Sebbene molto spesso il nostro Legislatore abbia dato prova di pessime capacità tecniche nella stesura delle norme, il previo inquadramento di un atto nel sistema delle fonti di produzione ne determina la più confacente tecnica redazionale.
Infatti, è assai diverso scrivere una proposta di legge di revisione costituzionale da una proposta di legge ordinaria.
Nella prima ipotesi il testo sarà breve e conciso in quanto si tratterà precipuamente dell’enunciazione di principi generali, a cui sono sottesi dei diritti fondamentali: tale era, ad esempio, la proposta del prof. Rodotà di inserire nella nostra Carta fondamentale l’art.21 bis relativo al diritto di accesso ad Internet.
Nel secondo caso, invece, il testo sarà sicuramente più fluente ma dovrà necessariamente coordinarsi con le altre norme già in vigore: in tal senso, la Dichiarazione è sicuramente inidonea ad assumere tout court la veste di un disegno di legge sia per il linguaggio eccessivamente discorsivo utilizzato, sia perché gran parte dei diritti ivi enunciati, specie quelli in tema di tutela dei dati personali sono riproposizioni di concetti giuridici già presenti nel nostro ordinamento, in particolare nel D. Lgs. 196/03.
Il 25 novembre scorso, inaugurando l’Internet Governance Forum Italia 2014, la Presidente della Camera ha precisato che la Dichiarazione dei diritti in Internet è una dichiarazione di principi e non una legge, ma rappresenta comunque un documento fondamentale perché libertà, uguaglianza, dignità e diversità delle persone siano garantite anche in Internet ed ha auspicato che la stessa diventi una mozione che inviti il Governo a portare queste regole e questi principi in Europa e, magari, anche nella sede delle Nazioni Unite.
In merito all’aspirazione internazionale della Dichiarazione, due sono i profili critici.
In primo luogo, occorre rilevare che le raccomandazioni dell’ONU in materia di diritti dell’uomo, nel cui ambito possiamo immaginare si potrebbero inserire quelli proclamati dalla nostra Dichiarazione, sono atti non vincolanti per gli Stati contraenti, la cui rilevanza giuridica consiste principalmente nel c.d. effetto di liceità, per cui il comportamento di chi vi si conforma non può mai costituire una violazione del diritto internazionale (cfr. B. Conforti, Diritto internazionale, Editoriale Scientifica).

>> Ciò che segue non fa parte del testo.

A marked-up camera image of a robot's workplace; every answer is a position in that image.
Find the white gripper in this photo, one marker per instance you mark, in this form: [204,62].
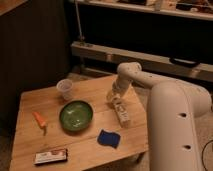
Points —
[120,86]

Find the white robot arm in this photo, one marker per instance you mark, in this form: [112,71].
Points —
[172,106]

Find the green ceramic bowl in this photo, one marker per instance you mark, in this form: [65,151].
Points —
[76,116]

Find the blue sponge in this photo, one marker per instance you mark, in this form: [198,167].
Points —
[108,138]

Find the clear plastic cup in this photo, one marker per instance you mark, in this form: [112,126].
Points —
[64,87]

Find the wooden table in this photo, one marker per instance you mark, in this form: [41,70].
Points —
[55,134]

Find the metal pole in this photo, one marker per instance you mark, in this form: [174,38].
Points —
[81,37]

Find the orange carrot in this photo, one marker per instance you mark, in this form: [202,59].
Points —
[40,121]

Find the flat snack box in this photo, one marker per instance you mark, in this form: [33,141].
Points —
[51,156]

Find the grey metal beam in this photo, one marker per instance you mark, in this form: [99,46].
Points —
[149,62]

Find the cluttered shelf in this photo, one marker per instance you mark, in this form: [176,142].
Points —
[155,7]

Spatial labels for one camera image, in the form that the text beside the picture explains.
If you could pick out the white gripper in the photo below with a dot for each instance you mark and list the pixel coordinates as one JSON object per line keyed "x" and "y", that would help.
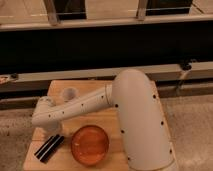
{"x": 52, "y": 129}

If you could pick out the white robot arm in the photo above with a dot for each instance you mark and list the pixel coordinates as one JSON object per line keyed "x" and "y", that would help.
{"x": 145, "y": 134}

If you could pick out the small ceramic cup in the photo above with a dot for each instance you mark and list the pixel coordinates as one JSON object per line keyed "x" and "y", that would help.
{"x": 68, "y": 94}

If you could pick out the aluminium frame rail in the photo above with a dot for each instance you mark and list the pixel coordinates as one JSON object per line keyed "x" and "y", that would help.
{"x": 167, "y": 72}

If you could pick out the orange bowl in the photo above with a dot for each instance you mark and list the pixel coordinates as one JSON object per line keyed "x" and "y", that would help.
{"x": 89, "y": 145}

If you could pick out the black clamp on rail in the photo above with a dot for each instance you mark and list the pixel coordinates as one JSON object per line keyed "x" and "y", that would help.
{"x": 187, "y": 64}

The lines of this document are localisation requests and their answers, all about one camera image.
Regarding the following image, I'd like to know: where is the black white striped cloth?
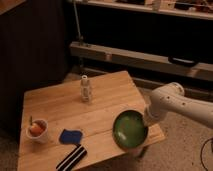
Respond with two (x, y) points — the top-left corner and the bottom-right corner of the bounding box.
(56, 145), (87, 171)

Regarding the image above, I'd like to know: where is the orange fruit in cup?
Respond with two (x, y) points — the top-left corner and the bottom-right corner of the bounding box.
(29, 123), (44, 136)

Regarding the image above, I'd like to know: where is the grey metal shelf rail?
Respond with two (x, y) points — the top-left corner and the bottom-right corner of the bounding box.
(69, 42), (213, 81)

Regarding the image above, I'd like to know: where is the wooden table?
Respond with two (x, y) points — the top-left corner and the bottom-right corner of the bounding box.
(17, 70), (167, 171)

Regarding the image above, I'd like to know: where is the metal vertical pole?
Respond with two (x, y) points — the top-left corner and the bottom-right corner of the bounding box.
(73, 0), (83, 45)

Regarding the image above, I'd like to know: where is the white paper cup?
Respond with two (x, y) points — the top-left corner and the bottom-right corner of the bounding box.
(26, 119), (49, 143)

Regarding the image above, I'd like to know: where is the clear plastic bottle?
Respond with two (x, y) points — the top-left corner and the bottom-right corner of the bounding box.
(81, 75), (91, 102)

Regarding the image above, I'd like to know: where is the green ceramic bowl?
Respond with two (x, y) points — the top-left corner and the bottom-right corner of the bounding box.
(112, 110), (148, 149)

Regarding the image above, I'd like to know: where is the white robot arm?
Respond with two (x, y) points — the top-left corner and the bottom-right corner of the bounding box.
(144, 82), (213, 129)

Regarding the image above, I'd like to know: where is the upper shelf board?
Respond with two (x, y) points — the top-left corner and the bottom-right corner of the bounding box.
(67, 0), (213, 21)

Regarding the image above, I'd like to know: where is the black cable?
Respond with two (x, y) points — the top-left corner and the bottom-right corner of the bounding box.
(200, 137), (213, 171)

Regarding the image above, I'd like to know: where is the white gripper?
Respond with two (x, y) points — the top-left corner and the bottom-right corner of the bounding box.
(143, 105), (166, 127)

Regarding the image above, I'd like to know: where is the blue sponge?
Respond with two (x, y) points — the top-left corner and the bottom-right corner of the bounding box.
(59, 129), (83, 144)

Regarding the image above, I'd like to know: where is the black handle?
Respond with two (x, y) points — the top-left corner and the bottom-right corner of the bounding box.
(168, 57), (198, 67)

Dunque, salvo ipotizzare che la Dichiarazione confluisca in un vero e proprio trattato internazionale, si rimarrebbe comunque nell’ambito della soft law.
In secondo luogo, il contenuto della Dichiarazione pare poco compatibile con una dimensione giuridica sovra europea. Limiti in tal senso sono ravvisabili da un lato nel fatto che i principi richiamati nella Dichiarazione in tema di data protection rispecchiano fedelmente la matrice europea della materia (dal consenso della persona interessata al diritto all’oblio), matrice non condivisa da tanti altri Stati membri delle Nazioni Unite, dall’altro nel fatto che la Dichiarazione non prende minimamente in considerazione la libertà di espressione.
Quest’ultimo aspetto è sicuramente quello che più lascia il segno.
Anche a non voler accedere all’impostazione americana, in cui la libertà di parola protetta dal Primo Emendamento costituisce caposaldo attorno a cui gravita l’intero sistema paese, la libera manifestazione del pensiero è diritto umano fondamentale imprescindibile per ogni democrazia (dichiarata tale o effettiva).
Lo stesso Marco Civil da Internet, all’art.3, nell’elencare i principi a cui deve attenersi la disciplina dell’uso di Internet in Brasile, al primo posto individua la garanzia della libertà di espressione, comunicazione e manifestazione del pensiero.
Parimenti, la risoluzione 68/167 dell’Assemblea Generale della Nazioni Unite, titolata “The right to privacy in the digital age”, stabilisce non solo che il diritto alla privacy è importante per la realizzazione stessa del diritto alla libertà di espressione, ma sottolinea anche l’importanza del pieno rispetto dell’importanza del “full respect for the freedom to seek, receive and impart information, including the fundamental importance of access to information and democratic participation”.
Non menzionare la libertà di espressione in un mondo caratterizzato per metà da paesi totalitari e per l’altra metà da paesi democratici, ma che ricorrono senza indugi a mezzi di sorveglianza massiva è, a parere di chi scrive, il vulnus più grave, oltre alla forma, della Dichiarazione dei diritti in Internet.